Володя уже отпер дверь.
— Пап, я готов.
Куртку можно застегнуть и на лестнице.
Мама давно ушла в кухню и бьёт там деревянным молотком по куску мяса, она лупит крепко, и за этим стуком никаких разговоров не слышит. Но отец всё кричит:
— Нет, ты, Владимир, скажи, кому Григорий Ильич из постройкома дал билеты? Лапушкину? Нет, мне. Хотя Лапушкин, если разобраться, мужик неплохой. В целом. А билеты не Лапушкину, вот они! — Отец повертел перед Володиным лицом голубой бумажкой, потом просунул бумажку в открытую дверь кухни и там повертел. — А спроси, в какой ряд? В первый! Вот в какой!
— Володя, ботинки! — крикнула из кухни мама.
Володя почистил ботинки. Почему она всегда, даже не глядя, знает, когда ему надо мыть шею, когда чистить ботинки, когда собирать портфель. Всё-таки у мамы очень тяжёлый характер, и жить с ней действительно трудно. Володя это на себе всё время испытывает.

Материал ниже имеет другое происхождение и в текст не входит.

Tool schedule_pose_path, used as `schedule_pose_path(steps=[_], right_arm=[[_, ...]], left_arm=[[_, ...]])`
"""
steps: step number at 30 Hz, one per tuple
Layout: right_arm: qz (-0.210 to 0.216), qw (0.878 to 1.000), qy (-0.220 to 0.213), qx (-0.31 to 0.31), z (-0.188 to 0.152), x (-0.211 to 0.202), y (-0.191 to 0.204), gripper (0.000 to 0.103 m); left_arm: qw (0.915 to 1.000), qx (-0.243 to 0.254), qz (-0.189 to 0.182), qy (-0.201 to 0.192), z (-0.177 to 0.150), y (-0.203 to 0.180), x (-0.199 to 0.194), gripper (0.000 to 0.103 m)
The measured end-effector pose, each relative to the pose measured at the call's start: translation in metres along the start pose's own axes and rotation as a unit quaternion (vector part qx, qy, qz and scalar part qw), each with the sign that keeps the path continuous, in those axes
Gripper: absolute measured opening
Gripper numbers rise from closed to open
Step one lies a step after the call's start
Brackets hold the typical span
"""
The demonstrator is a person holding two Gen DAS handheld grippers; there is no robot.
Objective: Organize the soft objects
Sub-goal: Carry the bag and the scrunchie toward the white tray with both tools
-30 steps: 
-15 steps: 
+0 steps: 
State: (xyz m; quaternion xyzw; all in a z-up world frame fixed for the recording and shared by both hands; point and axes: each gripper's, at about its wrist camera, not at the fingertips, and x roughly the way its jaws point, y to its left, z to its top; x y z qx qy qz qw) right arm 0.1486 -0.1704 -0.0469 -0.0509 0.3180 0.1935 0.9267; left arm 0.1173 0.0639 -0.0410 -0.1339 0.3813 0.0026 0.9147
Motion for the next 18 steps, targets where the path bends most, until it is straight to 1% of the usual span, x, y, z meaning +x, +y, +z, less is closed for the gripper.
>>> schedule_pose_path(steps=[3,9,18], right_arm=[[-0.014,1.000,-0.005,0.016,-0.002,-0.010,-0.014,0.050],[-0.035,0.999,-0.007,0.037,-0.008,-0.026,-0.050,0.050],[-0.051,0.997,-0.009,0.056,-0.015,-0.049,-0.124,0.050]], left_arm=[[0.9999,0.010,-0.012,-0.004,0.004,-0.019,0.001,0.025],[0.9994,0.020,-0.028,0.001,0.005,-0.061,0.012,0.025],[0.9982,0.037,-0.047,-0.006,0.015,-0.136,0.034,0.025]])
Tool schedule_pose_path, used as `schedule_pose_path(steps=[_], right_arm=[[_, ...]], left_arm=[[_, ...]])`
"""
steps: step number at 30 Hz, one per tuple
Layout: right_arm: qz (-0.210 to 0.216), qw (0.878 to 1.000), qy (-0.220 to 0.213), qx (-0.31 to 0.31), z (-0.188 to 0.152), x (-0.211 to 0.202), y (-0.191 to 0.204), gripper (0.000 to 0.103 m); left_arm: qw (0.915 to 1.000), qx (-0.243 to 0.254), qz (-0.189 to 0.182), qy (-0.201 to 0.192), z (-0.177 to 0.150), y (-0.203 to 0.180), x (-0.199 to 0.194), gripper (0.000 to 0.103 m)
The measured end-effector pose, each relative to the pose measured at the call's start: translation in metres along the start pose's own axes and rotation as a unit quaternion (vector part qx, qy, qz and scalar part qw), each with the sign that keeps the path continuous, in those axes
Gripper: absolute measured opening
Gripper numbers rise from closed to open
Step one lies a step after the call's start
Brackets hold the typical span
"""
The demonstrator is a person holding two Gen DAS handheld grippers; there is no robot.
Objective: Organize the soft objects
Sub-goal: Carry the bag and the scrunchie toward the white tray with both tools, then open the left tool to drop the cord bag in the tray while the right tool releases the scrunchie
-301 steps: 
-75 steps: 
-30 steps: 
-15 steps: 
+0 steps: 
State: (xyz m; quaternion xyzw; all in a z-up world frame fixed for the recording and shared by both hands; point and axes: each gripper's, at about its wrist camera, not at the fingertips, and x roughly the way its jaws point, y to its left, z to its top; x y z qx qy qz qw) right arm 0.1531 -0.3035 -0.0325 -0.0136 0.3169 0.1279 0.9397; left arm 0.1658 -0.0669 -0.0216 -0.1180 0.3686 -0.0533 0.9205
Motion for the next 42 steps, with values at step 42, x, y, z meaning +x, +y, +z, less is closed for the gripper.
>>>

Володя и отец выходят на улицу. Пришла весна, и совсем светло, хотя скоро вечер. Как приятно идти рядом с отцом. Совсем незаметно, что он выпил. А может, он и выпил-то чуть-чуть. Идёт твёрдо, смотрит вперёд. Хорошо идти с ним. Володя шагает широко, чтобы не отставать от отца.
Вот идёт мальчик Володя одиннадцати лет, независимый, самостоятельный человек, прекрасно понимающий, что к чему. А рядом идёт его отец, мужчина высокого роста, сильный, уверенный, не последний среди паркетчиков на своей стройке. Да, он хвастливо кричал про билеты, но, в общем, что там ни говори, а билеты в первый ряд не каждому дают в постройкоме. Лапушкину вот не дали, хотя он неплохой в целом. А отцу дали. Он знает своё дело, отец-то. Никто так не циклюет чисто. И никто так лаком не кроет. И походка у отца уверенная, никого он на свете не боится, ни перед кем не гнёт своей головы, отец-то.
А мама, она женщина, ей бы только придираться. Понять отца она не умела, вот и живут они теперь без отца.
— Постой-ка, Владимир, пивка выпью кружечку. — Отец остановился напротив пивного ларька, там толпятся мужчины, обычные мужчины, у них сегодня выходной, где хотят, там и толпятся. Но почему они все кажутся Вовке такими противными? Почему сразу померк солнечный воскресный вечер? Почему в секунду исчезла радость? Одно слово «выпью», и всё кончилось.
Как хочется Вовке сказать: «Не надо, не пей», но он, одиннадцатилетний Вовка, знает, что говорить об этом совсем бесполезно, будет от его слов только хуже. Отец упрётся, станет отчуждённым, всё равно выпьет, чтобы доказать своё. И вырастет между ними стена, а так они всё-таки вместе, нет между ними стены. Все эти сложные мысли проносятся в Володиной голове очень быстро, он отходит в сторону, стоит, ждёт. А отец громко толкует с чужими людьми у ларька, передают из рук в руки тёмную бутылку, шумят, шутят и смеются.
Потом они быстро шли к цирку.
— Не осуждай, — строго произнёс отец, — дело обычное, мужское. Вырастешь, и ты будешь выпивать. Будешь, будешь, не зарекайся.
Володе хочется сказать «ни за что», но он ничего не говорит. Он чувствовал, что отец его не поймёт, как бы он ни старался, что бы ни говорил. От этого стало тоскливо. А отец показался вдруг чужим. Его папа был чужим, непонятливым, не сильным, а суетливым и жалким. Чего-то сам себе доказывает со своими бутылками и кружками. И ничего доказать не может.
Но впереди был вечер в цирке, и Вовка изо всех сил постарался отогнать от себя печальные мысли.